### Problem details:
Work out how many lines in the material below hold "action", then give only that number.
========================================
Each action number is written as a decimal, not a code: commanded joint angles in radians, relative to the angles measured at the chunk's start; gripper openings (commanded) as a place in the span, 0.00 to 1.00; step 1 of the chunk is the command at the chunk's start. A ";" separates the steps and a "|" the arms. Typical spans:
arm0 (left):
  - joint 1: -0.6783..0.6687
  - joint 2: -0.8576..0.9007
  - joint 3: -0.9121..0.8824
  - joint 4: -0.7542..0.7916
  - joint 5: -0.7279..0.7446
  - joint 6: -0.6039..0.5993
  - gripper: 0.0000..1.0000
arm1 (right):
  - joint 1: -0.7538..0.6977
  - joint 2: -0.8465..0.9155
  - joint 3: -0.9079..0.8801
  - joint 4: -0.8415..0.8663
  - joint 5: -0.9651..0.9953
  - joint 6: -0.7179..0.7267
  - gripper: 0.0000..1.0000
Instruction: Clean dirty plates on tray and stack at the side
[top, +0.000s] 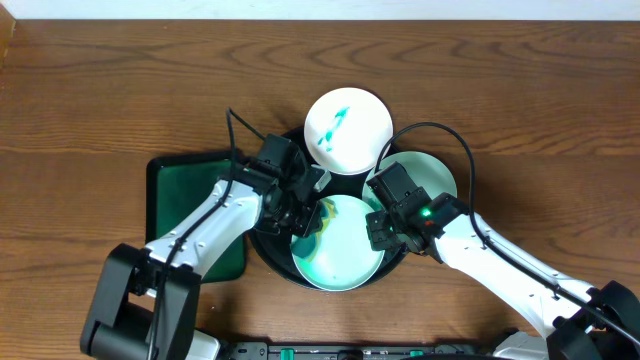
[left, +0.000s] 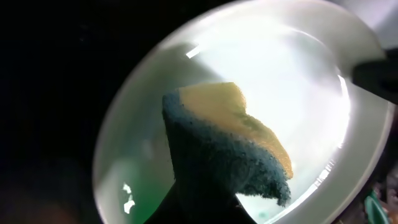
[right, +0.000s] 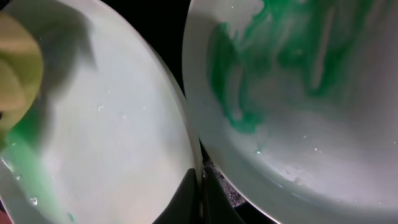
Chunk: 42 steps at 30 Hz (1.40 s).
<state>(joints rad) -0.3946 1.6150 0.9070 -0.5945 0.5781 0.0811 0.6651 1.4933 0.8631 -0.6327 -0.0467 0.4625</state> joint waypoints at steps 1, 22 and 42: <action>0.001 -0.014 -0.013 -0.014 0.076 0.047 0.07 | 0.003 -0.008 0.019 -0.006 -0.007 -0.015 0.01; 0.002 0.051 -0.013 0.096 -0.110 0.006 0.07 | 0.003 -0.008 0.019 -0.015 -0.007 -0.023 0.01; -0.053 0.025 -0.003 0.019 -0.055 -0.106 0.07 | 0.003 -0.008 0.019 -0.015 -0.012 -0.026 0.01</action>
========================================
### Output for this exercise:
2